Sophie Tassignon : A Slender Thread

Sophie Tassignon : A Slender Thread

Nemu

Nous ne sommes pas monolithiques. Nous sommes faits de milliards de particules et de milliers, si pas de millions, de petites choses inconnues, toutes interconnectées entre elles. Nous ne le soupçonnons qu’à peine. C’est ce que Sophie Tassignon nous révèle, sans le vouloir sans doute, dans ce nouvel album assez indéfinissable et tellement personnel. On connaissait déjà le goût de la vocaliste et musicienne pour l’éclectisme culturel. Elle le confirme ici – et va encore plus loin – avec ce fascinant « A Slender Thread ». En effet, ce « fil ultra mince » relie autant le spirituel que l’agnosticisme, l’Orient que l’Occident, la poésie que la technologie. Dès l’entame, avec « Erbarme dich » (de J.S. Bach), Sophie Tassignon tisse un pont aussi improbable qu’évident entre le baroque et l’ambiant électro, qui se prolonge sur « A Slender Thread » en un angoissant et troublant chant (superbe chant !), lacéré d’effets rythmiques post-industriels et cosmiques.

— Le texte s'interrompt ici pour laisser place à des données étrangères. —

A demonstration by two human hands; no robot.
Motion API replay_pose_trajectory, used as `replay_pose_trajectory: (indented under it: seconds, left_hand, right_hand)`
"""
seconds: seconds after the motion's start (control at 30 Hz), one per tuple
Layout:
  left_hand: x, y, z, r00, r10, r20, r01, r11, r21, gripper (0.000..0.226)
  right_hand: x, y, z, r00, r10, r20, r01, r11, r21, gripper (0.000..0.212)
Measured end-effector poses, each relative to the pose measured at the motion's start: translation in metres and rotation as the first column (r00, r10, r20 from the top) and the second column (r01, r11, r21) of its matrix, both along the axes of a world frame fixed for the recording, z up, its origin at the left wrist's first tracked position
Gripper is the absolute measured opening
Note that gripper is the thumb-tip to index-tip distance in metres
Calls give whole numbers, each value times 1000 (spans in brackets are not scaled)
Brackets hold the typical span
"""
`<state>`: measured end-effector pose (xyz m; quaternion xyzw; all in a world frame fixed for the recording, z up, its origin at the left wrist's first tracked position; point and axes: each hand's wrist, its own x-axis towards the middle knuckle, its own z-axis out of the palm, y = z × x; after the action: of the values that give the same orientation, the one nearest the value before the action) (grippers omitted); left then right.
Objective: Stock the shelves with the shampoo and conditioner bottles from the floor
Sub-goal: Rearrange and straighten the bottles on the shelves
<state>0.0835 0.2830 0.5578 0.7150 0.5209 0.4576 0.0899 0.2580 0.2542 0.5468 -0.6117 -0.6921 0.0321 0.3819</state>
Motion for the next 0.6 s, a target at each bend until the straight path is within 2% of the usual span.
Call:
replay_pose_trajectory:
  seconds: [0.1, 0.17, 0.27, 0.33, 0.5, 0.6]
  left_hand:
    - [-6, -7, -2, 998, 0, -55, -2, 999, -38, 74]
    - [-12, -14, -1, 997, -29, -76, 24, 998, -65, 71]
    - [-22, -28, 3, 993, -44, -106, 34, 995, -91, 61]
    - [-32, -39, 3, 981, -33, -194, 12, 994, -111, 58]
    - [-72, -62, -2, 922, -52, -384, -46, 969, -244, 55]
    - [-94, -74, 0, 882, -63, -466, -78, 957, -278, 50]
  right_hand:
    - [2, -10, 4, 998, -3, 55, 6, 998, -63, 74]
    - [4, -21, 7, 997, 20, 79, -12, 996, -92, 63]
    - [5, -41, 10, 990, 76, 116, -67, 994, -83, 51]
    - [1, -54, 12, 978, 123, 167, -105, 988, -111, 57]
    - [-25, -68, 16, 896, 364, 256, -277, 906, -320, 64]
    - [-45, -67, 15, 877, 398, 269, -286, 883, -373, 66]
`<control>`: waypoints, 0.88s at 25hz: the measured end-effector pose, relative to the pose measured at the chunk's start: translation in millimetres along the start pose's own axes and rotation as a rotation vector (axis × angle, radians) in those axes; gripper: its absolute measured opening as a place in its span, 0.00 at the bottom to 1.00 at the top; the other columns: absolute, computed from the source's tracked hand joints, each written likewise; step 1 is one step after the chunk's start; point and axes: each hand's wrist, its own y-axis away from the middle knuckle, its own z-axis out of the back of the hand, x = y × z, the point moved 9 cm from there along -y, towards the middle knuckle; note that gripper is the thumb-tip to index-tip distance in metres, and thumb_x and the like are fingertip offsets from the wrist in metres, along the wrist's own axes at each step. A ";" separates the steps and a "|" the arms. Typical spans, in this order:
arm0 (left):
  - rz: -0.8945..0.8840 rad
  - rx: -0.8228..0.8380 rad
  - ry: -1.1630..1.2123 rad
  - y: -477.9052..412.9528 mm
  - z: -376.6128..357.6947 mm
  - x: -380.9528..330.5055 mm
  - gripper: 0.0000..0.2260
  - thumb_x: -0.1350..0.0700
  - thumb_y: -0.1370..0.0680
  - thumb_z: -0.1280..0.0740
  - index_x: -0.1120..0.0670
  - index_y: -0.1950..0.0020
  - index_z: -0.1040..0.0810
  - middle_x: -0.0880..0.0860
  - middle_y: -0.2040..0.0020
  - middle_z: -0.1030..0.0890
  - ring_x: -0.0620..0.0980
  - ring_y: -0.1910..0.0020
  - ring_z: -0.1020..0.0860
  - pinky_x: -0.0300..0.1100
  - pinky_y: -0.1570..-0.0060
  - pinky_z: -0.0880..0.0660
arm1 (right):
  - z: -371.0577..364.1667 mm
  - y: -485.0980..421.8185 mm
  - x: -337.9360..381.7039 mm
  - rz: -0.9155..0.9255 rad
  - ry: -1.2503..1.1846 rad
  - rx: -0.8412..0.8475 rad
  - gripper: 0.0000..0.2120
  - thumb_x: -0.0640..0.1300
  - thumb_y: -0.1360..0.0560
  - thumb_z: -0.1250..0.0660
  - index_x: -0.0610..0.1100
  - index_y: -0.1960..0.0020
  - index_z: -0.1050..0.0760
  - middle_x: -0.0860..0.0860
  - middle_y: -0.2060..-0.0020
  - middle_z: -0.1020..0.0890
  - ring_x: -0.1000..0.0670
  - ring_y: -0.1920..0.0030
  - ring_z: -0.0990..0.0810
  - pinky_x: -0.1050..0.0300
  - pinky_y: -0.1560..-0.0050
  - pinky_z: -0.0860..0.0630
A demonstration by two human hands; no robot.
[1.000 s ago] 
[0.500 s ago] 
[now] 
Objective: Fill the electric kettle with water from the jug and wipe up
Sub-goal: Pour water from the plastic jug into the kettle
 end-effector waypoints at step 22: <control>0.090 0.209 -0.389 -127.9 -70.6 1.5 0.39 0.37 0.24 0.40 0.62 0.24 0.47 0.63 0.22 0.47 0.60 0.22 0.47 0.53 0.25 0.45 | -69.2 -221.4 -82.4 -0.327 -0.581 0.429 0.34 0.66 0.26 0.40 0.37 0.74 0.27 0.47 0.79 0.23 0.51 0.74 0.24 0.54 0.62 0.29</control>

Et ce voyage envoûtant dans l’étrange et le sacré ne fait que commencer. L’artiste mélange des chants et des poèmes slaves, libanais, syriens, qu’elle habille de grooves sourds, de légères distorsions ou de hoquètements staccato. Parfois, émergent les notes plus claires d’un piano (« Marhaba ») et les cordes douces de la guitare de Kevin Patton (« Chornij Voran »). Mais c’est la voix qui impressionne et qui vous fait frissonner jusqu’au plus profond de l’épiderme. La voix qui s’empile, se superpose, qui s’enchevêtre. Une voix claire, bourrée d’émotions et maîtrisée de bout en bout. Cet album est aussi éblouissant que ces milliers de particules qui peuvent parfois flotter dans l’atmosphère.